Hail 48 Years of Wedded Love

Gustave Doré, Adam and Eve before the Fall

Thursday

We’re currently traveling so I missed writing about Julia’s and my 48th wedding anniversary, which was Tuesday. I turn to Milton’s celebration of “wedded love” in Book IV because it captures well my own view of marriage.

The scene occurs in Book IV, before the fall. After Adam and Eve have offered up spontaneous prayers of thanksgiving to God (“adoration pure/Which God likes best”), they venture into their “blissful bower,” which is also described as a “shady lodge.” Because they are naked, they don’t have to worry about taking off their “troublesome disguises” but get immediately to business. Milton gets a little cagey at this point, essentially saying that they did not not make love (“nor Eve the rites/ Mysterious of connubial love refused”). Then, rather than provide us with any more detail, he attacks people who attack sex.

Apparently, Milton entered fraught territory by having Adam and Eve engage in sex before before the fall. For Milton, however, this made sense. After all, Adam and Eve, guided by the Puritan work ethic, need children to help them trim the garden.

Sex within marriage  is sanctified by the sacred commitment between two people. Marriage is “founded in reason, loyal, just, and pure” and is befitting of “holiest place.” Designed to be a “perpetual fountain of domestic sweets,” marriage provides a bed that (according to saints and Biblical patriarchs) is “undefiled and chaste.” Shifting to a classical allusion (Cupid), Milton writes,

Here Love his golden shafts employs, here lights
His constant lamp, and waves his purple wings,
Reigns here and revels…

In contrast to wedded love is “adulterous lust,” such asis found “among the bestial herds to range.” Such sex can be found in brothels (“loveless, joyless, unendeared,/ Casual fruition”). One sees it in secret assignations, wild parties, and guys singing outside your window. Or as Milton puts it,

                                       …in court amours,
Mixed dance, or wanton mask, or midnight ball,
Or serenate, which the starved lover sings
To his proud fair, best quitted with disdain.

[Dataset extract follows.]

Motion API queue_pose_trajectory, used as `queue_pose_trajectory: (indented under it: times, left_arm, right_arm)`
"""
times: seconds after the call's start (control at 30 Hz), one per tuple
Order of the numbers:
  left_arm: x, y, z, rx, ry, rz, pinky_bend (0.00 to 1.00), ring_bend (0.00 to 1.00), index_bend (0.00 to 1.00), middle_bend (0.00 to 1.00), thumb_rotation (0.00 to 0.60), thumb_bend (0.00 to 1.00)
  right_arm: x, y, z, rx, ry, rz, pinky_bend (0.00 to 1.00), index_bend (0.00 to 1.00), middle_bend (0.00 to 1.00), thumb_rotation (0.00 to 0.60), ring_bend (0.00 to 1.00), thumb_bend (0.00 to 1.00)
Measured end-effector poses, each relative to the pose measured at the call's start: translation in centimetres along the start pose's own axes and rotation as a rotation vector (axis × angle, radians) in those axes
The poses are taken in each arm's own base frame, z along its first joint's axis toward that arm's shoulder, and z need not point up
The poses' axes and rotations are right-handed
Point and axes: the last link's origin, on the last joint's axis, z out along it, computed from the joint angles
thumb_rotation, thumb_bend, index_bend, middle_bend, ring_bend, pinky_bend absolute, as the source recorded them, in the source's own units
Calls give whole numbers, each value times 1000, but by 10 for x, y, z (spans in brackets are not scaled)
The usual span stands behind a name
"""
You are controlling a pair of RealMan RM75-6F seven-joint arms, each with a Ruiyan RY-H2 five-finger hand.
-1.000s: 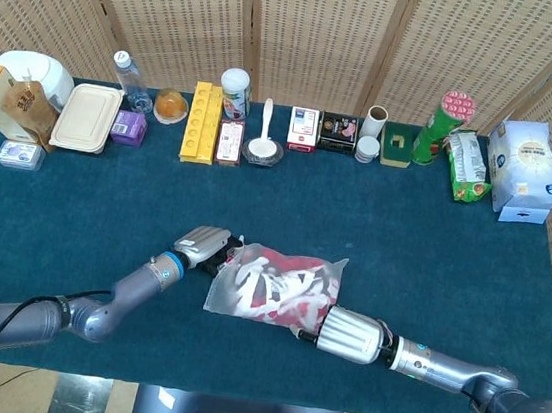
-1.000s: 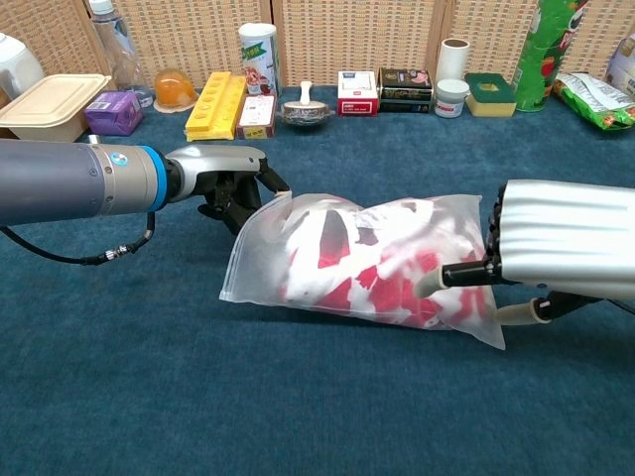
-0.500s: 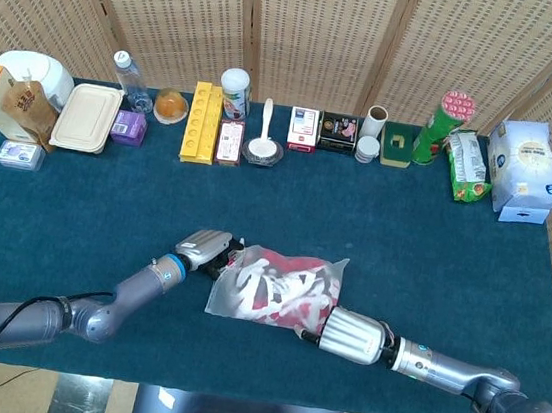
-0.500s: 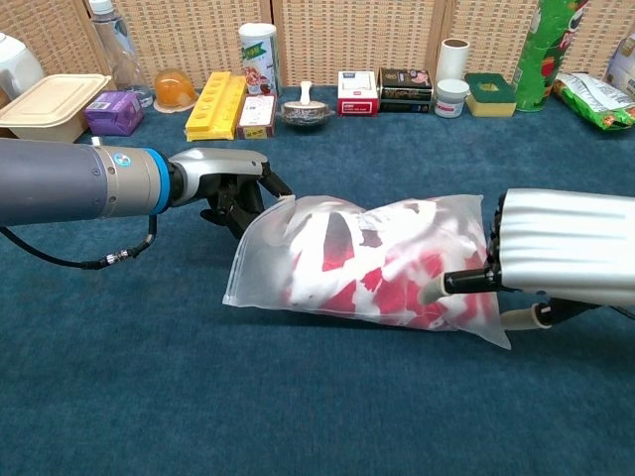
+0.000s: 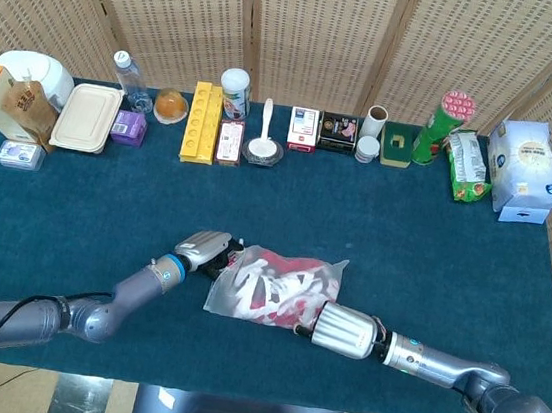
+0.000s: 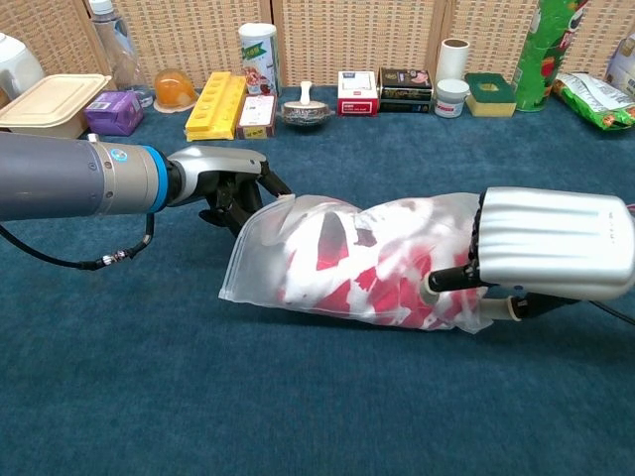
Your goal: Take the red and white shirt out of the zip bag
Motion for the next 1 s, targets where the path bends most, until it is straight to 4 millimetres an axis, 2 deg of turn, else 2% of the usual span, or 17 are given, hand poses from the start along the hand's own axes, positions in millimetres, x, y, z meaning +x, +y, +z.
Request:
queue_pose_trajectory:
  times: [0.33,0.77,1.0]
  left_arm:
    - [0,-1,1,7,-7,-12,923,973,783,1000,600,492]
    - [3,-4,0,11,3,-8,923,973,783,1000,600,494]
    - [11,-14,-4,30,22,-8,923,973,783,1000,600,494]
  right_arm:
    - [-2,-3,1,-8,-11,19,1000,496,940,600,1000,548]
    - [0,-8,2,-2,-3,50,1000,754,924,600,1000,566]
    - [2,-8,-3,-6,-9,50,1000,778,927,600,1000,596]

Having distracted the reader long enough so that our prying eyes can’t see their lovemaking, Milton at this point returns to find them asleep in each other’s arms and covered with rose petals. “Sleep on, blest pair,” he says, “it doesn’t get better than this.” Or to quote Milton’s actual words, “O yet happiest if ye seek/ No happier state, and know to know no more.” Here’s the passage in its entirety:

This said unanimous, and other Rites
Observing none, but adoration pure
Which God likes best, into their inmost bower
Handed they went; and eased the putting off
These troublesome disguises which we wear,
Straight side by side were laid, nor turned I ween
Adam from his fair spouse, nor Eve the rites
Mysterious of connubial love refused;
Whatever hypocrites austerely talk
Of purity and place and innocence,
Defaming as impure what God declares
Pure, and commands to some, leaves free to all.
Our Maker bids increase; who bids abstain
But our destroyer, foe to God and Man?
Hail, wedded Love! mysterious law true source
Of human offspring, sole propriety
In Paradise of all things common else
By thee adulterous lust was driven from men
Among the bestial herds to range; by thee,
Founded in reason, loyal, just, and pure,
Relations dear, and all the charities
Of father, son, and brother first were known.
Far be it, that I should write thee sin or blame,
Or think thee unbefitting holiest place,
Perpetual fountain of domestic sweets!
Whose bed is undefiled and chaste pronounced,
Present or past, as saints and patriarchs used.
Here Love his golden shafts employs, here lights
His constant lamp, and waves his purple wings,
Reigns here and revels; not in the bought smile
Of harlots, loveless, joyless, unendeared,
Casual fruition; nor in court amours,
Mixed dance, or wanton mask, or midnight ball,
Or serenate, which the starved lover sings
To his proud fair, best quitted with disdain.
These lulled by nightingales embracing slept,
And on their naked limbs the flowery roof
Showered Roses, which the Morn repaired. Sleep on,
Blest pair; and O yet happiest if ye seek
No happier state, and know to know no more.

I don’t go so far as to condemn all sex that happens outside of marriage. I’m not a 17th century Puritan. But I agree something special happens when physical intimacy is linked with spiritual connection. I’m willing to add, as other instances of spiritual connection, committed partnership and even just two people evincing genuine respect for each other.

I think something precious is lost, however, if our sexual relations are no more than that experienced by “bestial herds.”

Love has been lighting his lamp and waving his purple wings over me and Julia for 48 years. Hail wedded love indeed.